### [Problem to solve]
Among the records below, find the lines containing "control" and state only how many there are.

┄┄┄┄┄┄┄┄┄┄

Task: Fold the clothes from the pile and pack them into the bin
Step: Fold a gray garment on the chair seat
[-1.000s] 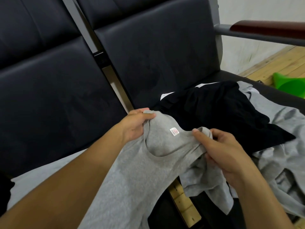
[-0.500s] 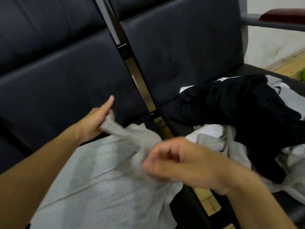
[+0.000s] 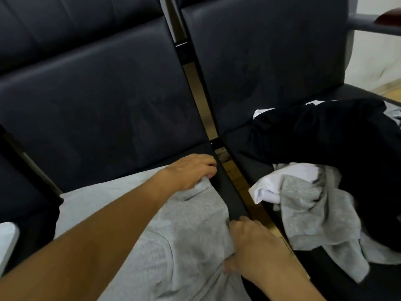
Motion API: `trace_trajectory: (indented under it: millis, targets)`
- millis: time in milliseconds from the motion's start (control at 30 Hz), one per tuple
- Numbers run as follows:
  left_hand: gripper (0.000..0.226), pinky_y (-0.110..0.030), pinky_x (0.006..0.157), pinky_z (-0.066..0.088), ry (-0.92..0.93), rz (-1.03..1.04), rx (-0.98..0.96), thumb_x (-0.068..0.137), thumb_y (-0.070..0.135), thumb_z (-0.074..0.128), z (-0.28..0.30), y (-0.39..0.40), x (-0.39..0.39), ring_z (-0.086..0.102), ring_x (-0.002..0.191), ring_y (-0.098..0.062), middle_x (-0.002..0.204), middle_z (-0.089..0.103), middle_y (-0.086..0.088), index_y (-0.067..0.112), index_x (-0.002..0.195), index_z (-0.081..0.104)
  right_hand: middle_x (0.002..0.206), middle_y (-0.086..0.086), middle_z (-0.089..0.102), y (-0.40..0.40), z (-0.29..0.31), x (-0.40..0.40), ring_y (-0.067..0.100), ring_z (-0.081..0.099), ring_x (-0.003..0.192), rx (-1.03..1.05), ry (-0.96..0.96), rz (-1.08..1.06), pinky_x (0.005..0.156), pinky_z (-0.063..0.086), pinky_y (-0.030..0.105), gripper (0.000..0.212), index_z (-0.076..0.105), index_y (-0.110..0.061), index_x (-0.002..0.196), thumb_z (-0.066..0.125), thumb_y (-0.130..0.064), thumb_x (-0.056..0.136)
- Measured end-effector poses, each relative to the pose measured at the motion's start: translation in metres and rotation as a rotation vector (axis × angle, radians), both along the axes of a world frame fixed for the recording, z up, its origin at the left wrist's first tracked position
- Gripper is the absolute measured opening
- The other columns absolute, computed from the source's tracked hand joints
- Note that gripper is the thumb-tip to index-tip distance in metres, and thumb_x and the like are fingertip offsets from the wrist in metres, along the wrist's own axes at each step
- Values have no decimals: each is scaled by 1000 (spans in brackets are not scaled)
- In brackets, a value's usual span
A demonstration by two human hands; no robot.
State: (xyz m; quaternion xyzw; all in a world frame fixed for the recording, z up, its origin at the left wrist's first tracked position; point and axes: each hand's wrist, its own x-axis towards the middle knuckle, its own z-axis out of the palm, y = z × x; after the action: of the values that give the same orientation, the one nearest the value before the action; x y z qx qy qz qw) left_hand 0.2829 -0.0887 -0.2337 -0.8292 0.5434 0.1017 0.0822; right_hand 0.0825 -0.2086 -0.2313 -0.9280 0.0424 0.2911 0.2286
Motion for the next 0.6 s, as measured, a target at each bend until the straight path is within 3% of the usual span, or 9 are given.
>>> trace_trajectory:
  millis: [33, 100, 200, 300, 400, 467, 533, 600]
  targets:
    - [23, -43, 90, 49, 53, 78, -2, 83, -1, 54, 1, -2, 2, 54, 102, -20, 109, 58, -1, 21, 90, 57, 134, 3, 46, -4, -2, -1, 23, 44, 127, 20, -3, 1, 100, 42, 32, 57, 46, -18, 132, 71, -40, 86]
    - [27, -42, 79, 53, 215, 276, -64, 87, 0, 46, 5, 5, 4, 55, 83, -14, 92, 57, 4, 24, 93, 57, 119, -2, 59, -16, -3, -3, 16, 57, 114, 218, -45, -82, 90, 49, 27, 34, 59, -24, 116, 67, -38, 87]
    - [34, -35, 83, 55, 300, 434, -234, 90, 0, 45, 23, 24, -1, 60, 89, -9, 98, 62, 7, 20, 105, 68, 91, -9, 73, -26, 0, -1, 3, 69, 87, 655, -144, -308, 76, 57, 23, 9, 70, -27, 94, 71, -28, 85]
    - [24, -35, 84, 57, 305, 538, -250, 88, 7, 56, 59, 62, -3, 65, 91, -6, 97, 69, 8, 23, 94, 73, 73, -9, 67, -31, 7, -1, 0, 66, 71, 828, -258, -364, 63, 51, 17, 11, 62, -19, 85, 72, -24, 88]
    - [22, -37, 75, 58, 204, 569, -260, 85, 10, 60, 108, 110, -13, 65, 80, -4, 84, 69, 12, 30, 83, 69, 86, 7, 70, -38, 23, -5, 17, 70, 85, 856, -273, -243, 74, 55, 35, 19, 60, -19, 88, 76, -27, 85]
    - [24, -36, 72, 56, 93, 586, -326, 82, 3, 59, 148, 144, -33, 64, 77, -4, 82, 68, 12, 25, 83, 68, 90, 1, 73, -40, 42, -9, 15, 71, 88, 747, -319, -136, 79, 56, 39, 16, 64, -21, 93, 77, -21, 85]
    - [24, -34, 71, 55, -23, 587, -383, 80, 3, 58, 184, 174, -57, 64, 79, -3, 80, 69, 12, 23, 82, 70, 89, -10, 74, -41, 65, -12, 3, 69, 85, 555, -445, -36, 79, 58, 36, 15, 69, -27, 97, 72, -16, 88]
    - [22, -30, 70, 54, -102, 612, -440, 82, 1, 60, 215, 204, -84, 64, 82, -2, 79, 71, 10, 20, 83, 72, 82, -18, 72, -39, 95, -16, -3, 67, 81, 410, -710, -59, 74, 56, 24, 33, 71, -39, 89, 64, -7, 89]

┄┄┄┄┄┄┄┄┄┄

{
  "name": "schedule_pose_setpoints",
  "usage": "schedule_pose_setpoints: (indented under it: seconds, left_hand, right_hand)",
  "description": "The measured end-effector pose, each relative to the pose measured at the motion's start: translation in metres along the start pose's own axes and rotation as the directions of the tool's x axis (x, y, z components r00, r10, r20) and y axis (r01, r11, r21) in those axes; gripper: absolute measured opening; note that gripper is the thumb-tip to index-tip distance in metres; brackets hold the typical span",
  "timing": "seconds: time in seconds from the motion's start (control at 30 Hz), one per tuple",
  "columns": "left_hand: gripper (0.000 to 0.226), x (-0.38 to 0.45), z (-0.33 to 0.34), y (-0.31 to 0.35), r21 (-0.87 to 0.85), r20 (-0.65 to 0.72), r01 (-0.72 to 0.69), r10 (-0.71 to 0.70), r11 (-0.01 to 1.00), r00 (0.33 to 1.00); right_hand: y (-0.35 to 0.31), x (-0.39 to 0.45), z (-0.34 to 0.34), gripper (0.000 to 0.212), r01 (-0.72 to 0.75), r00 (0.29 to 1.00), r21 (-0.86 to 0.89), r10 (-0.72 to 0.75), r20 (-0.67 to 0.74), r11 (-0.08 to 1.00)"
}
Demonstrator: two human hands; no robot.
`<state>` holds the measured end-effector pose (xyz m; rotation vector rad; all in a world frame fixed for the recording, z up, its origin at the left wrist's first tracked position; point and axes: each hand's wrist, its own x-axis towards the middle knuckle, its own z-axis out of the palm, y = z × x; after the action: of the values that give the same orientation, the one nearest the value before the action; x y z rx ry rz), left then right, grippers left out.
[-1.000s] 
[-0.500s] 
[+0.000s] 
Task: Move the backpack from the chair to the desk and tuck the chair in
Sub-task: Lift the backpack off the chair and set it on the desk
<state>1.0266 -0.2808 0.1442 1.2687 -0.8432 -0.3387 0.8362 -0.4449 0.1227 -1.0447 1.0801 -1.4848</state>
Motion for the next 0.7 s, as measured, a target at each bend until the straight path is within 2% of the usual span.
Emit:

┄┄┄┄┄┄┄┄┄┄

### [Solved problem]
2